> [WHAT YOU SHOULD DO] From the entries that follow, list every line in which the string "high" appears.

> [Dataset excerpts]
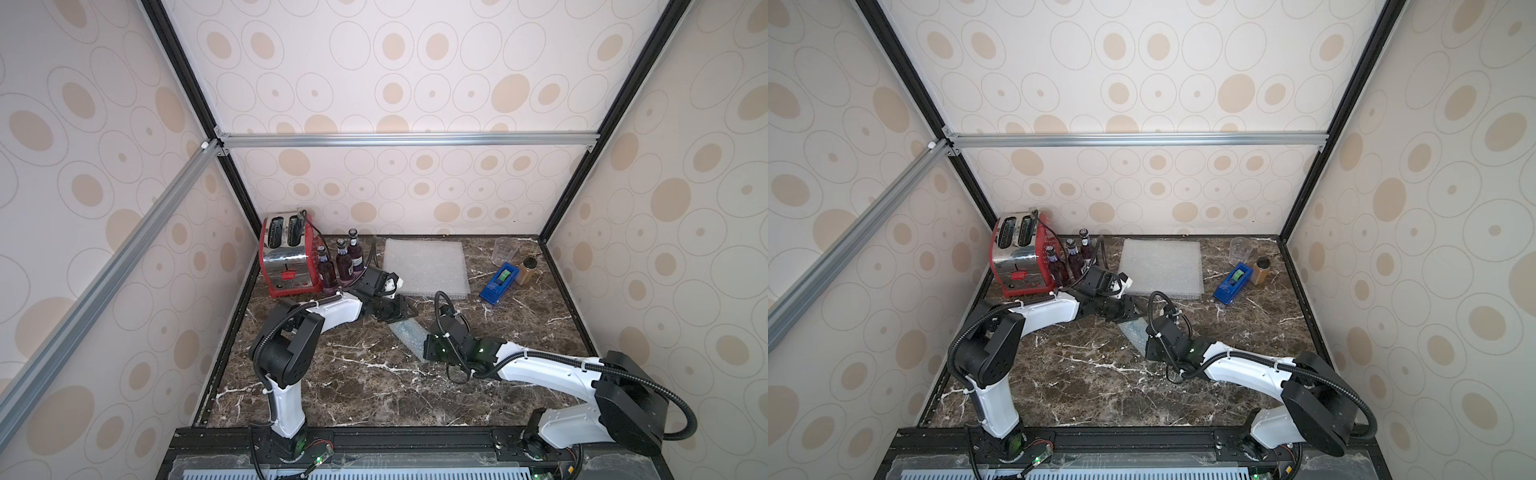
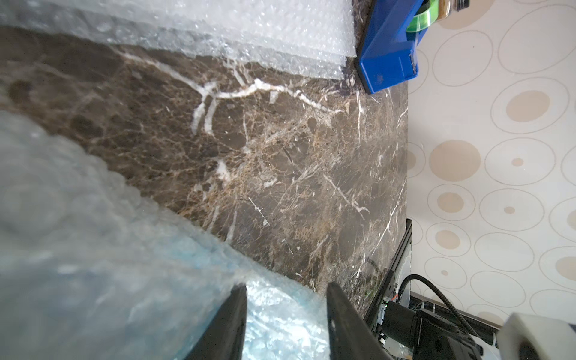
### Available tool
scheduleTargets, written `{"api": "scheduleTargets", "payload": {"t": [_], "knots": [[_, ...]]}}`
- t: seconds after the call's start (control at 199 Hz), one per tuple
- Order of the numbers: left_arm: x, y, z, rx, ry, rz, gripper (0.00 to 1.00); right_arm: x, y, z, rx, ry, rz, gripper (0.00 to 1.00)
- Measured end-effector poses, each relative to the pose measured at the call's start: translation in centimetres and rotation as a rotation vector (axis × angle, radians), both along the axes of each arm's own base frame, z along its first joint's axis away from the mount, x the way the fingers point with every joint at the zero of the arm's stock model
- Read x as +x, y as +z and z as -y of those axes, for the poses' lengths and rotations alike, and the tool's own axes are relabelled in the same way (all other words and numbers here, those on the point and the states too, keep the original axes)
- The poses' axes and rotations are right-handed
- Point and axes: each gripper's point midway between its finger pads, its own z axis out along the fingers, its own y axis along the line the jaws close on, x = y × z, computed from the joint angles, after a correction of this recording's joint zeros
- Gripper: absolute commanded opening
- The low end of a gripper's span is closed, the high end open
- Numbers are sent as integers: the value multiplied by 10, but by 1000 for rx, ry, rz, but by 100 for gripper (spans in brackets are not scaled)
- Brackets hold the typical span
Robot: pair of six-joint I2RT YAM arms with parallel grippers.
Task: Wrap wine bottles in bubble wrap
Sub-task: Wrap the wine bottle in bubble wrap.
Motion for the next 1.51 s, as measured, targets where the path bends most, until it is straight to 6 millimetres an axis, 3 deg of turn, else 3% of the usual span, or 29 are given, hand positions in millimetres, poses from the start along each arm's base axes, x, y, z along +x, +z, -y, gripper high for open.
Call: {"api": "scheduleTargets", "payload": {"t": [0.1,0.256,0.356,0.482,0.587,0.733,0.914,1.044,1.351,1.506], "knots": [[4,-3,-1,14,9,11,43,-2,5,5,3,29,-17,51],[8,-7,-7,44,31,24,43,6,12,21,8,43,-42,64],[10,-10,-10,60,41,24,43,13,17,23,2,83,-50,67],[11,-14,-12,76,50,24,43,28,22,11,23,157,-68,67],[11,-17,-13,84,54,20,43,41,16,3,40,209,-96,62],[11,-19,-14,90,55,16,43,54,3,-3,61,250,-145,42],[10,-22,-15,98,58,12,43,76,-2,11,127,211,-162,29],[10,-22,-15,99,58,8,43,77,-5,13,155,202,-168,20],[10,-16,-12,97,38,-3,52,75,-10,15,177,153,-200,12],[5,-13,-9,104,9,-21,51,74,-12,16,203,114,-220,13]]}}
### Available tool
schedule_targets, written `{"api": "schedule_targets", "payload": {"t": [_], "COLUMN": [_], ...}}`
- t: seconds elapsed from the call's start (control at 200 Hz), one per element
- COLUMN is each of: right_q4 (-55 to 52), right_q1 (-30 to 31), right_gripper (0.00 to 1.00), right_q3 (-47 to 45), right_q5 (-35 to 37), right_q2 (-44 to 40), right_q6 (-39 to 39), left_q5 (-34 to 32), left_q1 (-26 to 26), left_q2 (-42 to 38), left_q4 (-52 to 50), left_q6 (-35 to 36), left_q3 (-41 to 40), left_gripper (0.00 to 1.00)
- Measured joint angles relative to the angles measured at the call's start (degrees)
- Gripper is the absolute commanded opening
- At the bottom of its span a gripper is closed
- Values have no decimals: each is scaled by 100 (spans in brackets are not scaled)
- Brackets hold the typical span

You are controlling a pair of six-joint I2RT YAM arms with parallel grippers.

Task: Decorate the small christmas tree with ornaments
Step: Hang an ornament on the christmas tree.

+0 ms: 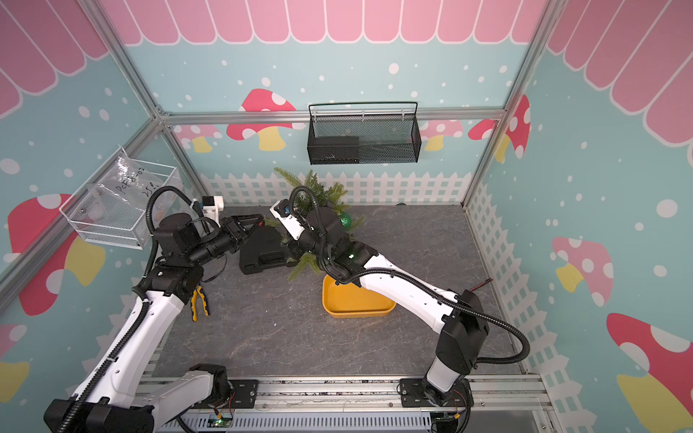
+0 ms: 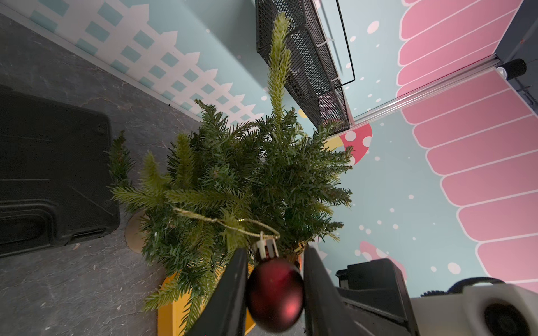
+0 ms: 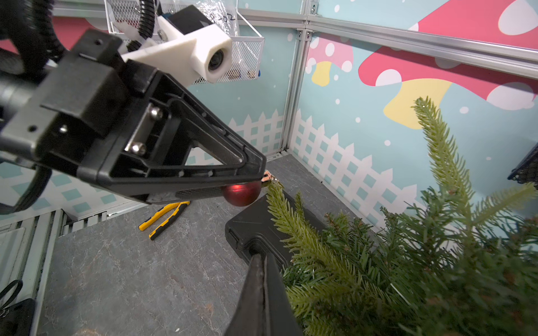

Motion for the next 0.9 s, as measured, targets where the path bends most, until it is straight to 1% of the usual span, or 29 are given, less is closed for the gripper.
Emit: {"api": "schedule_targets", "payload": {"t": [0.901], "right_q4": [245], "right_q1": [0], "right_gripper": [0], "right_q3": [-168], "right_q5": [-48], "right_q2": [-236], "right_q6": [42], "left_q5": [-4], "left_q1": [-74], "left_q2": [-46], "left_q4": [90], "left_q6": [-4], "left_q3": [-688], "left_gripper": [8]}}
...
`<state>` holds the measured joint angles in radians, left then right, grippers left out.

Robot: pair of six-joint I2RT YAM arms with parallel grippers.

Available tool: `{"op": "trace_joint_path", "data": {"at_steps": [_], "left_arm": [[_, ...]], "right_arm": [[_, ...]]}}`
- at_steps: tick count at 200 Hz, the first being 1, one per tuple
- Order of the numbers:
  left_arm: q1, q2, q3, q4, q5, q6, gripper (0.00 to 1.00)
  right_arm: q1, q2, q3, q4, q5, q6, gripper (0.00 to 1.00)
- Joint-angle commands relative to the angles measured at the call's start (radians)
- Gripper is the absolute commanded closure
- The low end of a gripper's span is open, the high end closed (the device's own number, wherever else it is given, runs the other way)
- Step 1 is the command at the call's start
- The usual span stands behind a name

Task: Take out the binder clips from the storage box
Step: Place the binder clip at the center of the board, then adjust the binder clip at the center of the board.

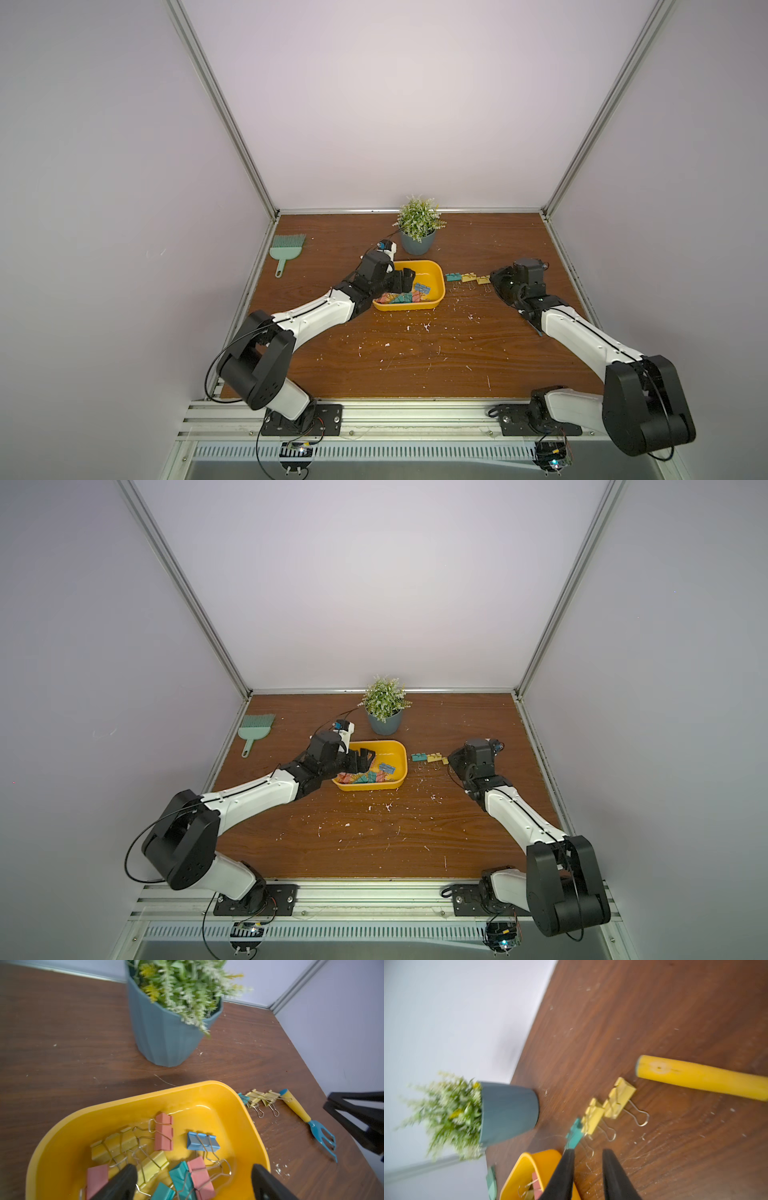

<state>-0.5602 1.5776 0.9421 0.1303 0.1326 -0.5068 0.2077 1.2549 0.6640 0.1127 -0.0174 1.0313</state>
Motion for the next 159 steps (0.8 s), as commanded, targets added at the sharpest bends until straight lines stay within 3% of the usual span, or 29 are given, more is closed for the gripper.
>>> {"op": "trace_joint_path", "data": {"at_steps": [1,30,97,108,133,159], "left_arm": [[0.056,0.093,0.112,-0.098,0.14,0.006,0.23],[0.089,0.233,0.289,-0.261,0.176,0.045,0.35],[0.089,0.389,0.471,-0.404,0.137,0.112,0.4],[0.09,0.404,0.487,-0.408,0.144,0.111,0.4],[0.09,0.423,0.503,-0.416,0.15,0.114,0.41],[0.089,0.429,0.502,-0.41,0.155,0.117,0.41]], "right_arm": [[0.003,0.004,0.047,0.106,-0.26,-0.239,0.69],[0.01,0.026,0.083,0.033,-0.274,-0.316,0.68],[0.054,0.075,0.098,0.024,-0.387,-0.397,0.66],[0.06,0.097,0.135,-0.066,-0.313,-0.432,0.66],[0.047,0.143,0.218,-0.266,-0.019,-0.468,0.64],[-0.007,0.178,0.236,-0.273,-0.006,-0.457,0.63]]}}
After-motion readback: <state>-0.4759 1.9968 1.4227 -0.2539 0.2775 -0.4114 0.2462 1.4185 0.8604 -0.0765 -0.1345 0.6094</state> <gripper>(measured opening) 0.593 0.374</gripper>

> [RESULT FOR THIS EXERCISE]
- The low end of a gripper's span is closed, the high end open
Motion for the next 1.51 s, as measured, targets where the path bends most, until it is straight to 6 millimetres an axis, 3 deg of turn, else 3% of the usual span, or 29 are given, hand positions in millimetres, poses from the start along each arm's base axes, x, y, z along +x, +z, -y, gripper high for open.
- The low end of a gripper's span is open, the high end closed (the device's own number, wherever else it is given, runs the other way)

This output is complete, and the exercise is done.